There is the causative sense in the OED "V. To cause to come or become, and related senses." "28. transitive. With complement expressing an action or state caused by the subject." e.g. (under 28 a) "Mr. Low..arranged to have the rental reappraised every twenty-five years." Examples 4 and 5 are causative.

There is another related sense, which relates less to a direct cause than a factor involved in the action taking place: "29. transitive. With complement expressing an action experienced or undergone by the subject." The OED suggests this is "a weakening of sense 28a, with a semantic shift from the sense of causing an action, to allowing it to happen (to one), to enduring or experiencing it".
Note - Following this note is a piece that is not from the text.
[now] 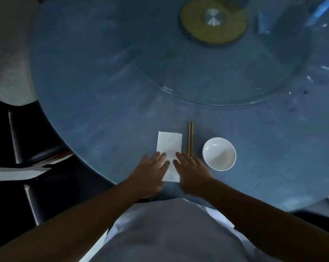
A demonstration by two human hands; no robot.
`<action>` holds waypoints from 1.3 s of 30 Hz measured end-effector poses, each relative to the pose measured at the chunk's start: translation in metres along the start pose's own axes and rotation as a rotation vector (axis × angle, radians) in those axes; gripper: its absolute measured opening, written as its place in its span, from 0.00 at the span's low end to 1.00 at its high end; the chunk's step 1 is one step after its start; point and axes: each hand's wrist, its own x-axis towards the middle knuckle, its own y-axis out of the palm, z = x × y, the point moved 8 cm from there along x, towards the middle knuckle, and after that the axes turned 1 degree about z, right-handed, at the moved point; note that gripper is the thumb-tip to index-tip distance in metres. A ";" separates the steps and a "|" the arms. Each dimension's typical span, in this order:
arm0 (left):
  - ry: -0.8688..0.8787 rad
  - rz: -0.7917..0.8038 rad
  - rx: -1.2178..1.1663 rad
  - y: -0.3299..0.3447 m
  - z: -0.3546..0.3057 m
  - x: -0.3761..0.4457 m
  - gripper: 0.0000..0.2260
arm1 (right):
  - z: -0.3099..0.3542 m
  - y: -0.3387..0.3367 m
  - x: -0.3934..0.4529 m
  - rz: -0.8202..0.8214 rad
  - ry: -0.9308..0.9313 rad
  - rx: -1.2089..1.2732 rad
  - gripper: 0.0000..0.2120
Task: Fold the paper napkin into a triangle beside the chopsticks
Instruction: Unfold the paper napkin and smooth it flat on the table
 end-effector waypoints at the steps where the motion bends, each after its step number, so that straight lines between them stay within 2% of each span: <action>1: 0.059 -0.013 -0.006 0.003 -0.006 0.001 0.31 | 0.002 0.002 0.001 -0.001 -0.019 0.001 0.35; 4: 0.188 -0.011 0.025 0.006 -0.022 0.003 0.23 | 0.003 0.001 0.001 -0.046 -0.057 0.000 0.31; 8: 0.240 -0.037 0.074 0.011 -0.026 0.008 0.14 | 0.003 0.001 -0.002 -0.055 -0.055 0.033 0.29; 14: 0.313 -0.075 0.125 0.009 -0.035 0.016 0.13 | -0.002 -0.015 -0.016 -0.184 0.036 0.191 0.23; 22: 0.301 -0.103 0.127 0.001 -0.045 0.022 0.04 | -0.008 -0.005 -0.027 -0.132 0.101 0.238 0.08; 27: 0.246 -0.132 0.037 -0.004 -0.039 0.023 0.02 | -0.012 0.002 -0.030 -0.077 0.093 0.185 0.09; 32: 0.249 -0.155 -0.005 -0.007 -0.038 0.025 0.04 | -0.010 0.010 -0.026 -0.037 -0.003 0.032 0.14; 36: 0.248 -0.192 -0.034 -0.010 -0.037 0.027 0.07 | -0.010 0.009 -0.023 -0.025 -0.023 0.008 0.16; 39: 0.214 -0.233 -0.198 -0.012 -0.031 0.027 0.04 | -0.011 0.008 -0.022 -0.027 -0.035 0.003 0.14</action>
Specifically:"29 c. With bare infinitive (formerly also †to-infinitive) or present participle as complement. To experience, endure, or suffer (a person or animal) doing something." Examples include Goldsmith: "We often had the traveller or stranger visit us to taste our gooseberry wine." Or the more modern usage "We can't have him just riding away free in a van." (2013) This matches example 1. "you stand here and have that damn thing pop out at you and you not jump" and arguably "have it be extremely popular" (if it is taken as something you experience rather than actively work towards).

There is a negative sense "29 a. In negative construction, chiefly with will not or would not: not to allow or tolerate." Example: "I won't have your father drinking from his saucer like he does, do you hear me?" This is the same as example 2: "I'm not going to have anybody laugh at you, don't worry." (Here "I'm not going" substitutes for "I will not".)

Ref: "have, v." OED Online, Oxford University Press, December 2021, www.oed.com/view/Entry/84705. Accessed 24 January 2022.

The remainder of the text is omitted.